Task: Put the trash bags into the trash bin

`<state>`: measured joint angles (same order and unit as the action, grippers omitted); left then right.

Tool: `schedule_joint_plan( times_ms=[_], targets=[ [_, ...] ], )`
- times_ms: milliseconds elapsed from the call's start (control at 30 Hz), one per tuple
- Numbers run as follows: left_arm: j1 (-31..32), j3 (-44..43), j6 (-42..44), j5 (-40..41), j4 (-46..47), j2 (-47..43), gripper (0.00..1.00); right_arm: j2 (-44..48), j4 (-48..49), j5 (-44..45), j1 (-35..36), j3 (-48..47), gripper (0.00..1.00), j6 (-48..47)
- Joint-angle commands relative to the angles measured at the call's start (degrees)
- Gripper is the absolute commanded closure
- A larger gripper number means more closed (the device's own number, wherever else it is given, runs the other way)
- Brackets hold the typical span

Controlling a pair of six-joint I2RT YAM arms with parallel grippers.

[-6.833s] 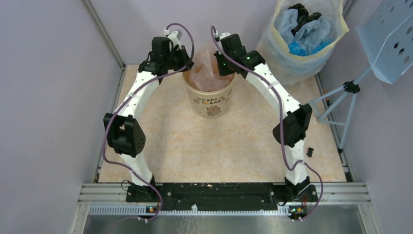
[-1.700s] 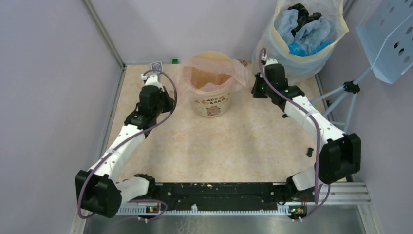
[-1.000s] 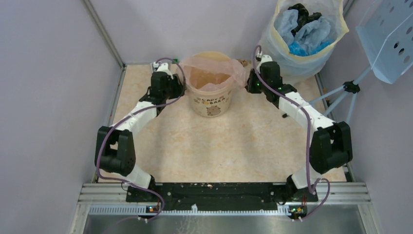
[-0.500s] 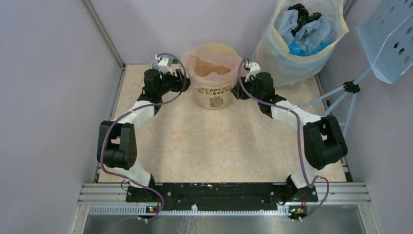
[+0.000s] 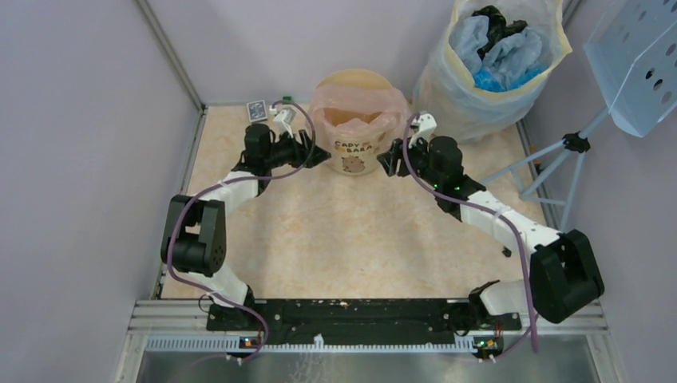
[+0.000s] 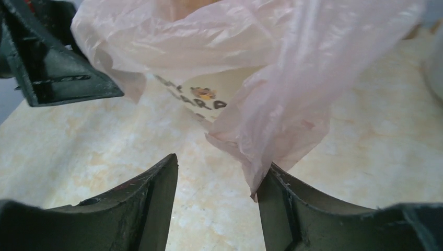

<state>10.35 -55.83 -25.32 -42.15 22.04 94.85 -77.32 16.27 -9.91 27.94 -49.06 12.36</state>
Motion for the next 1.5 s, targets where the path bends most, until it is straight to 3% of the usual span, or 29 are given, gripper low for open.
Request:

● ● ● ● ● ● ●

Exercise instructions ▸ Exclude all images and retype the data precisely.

Task solution ▸
Task: Put the trash bags into the trash bin

`<state>`: measured joint angles (same order and unit as the action, grippers omitted); left then right.

Tool: `schedule_joint_plan( times_ms=[_], targets=[ [_, ...] ], )`
- times_ms: milliseconds elapsed from the call's start (control at 30 Hz), one per tuple
- Numbers run as follows: left_arm: j1 (-31..32), j3 (-44..43), j6 (-42..44), j5 (-40..41), j4 (-46..47), j2 (-47..43), gripper (0.00..1.00); right_arm: j2 (-44..48), j4 (-48..49), j5 (-44..45), j1 (-35..36), j3 (-48..47), gripper (0.00..1.00), j6 (-48..47)
- Joint-angle commands relative to the angles measured at the call's start (degrees)
- Gripper is the absolute commanded closure
- A larger gripper number means more closed (the device's own number, wherever else it is given, runs the other way)
- Brackets hold the typical span

Controlling a pair of six-joint I2RT YAM arms with parallel grippers.

[-6.833s] 
[-1.700s] 
[-1.000s] 
[-0.500s] 
[+0.000s] 
[+0.000s] 

<state>10.35 -55.83 -25.32 -42.15 22.04 94.85 -77.32 16.27 -9.91 27.94 -49.06 12.36</state>
Motion for the next 1.5 s, targets where the path bends most, until it is straight to 3% of the usual span, or 29 are given, gripper low for open.
Request:

With this, there is nothing more to the exercise.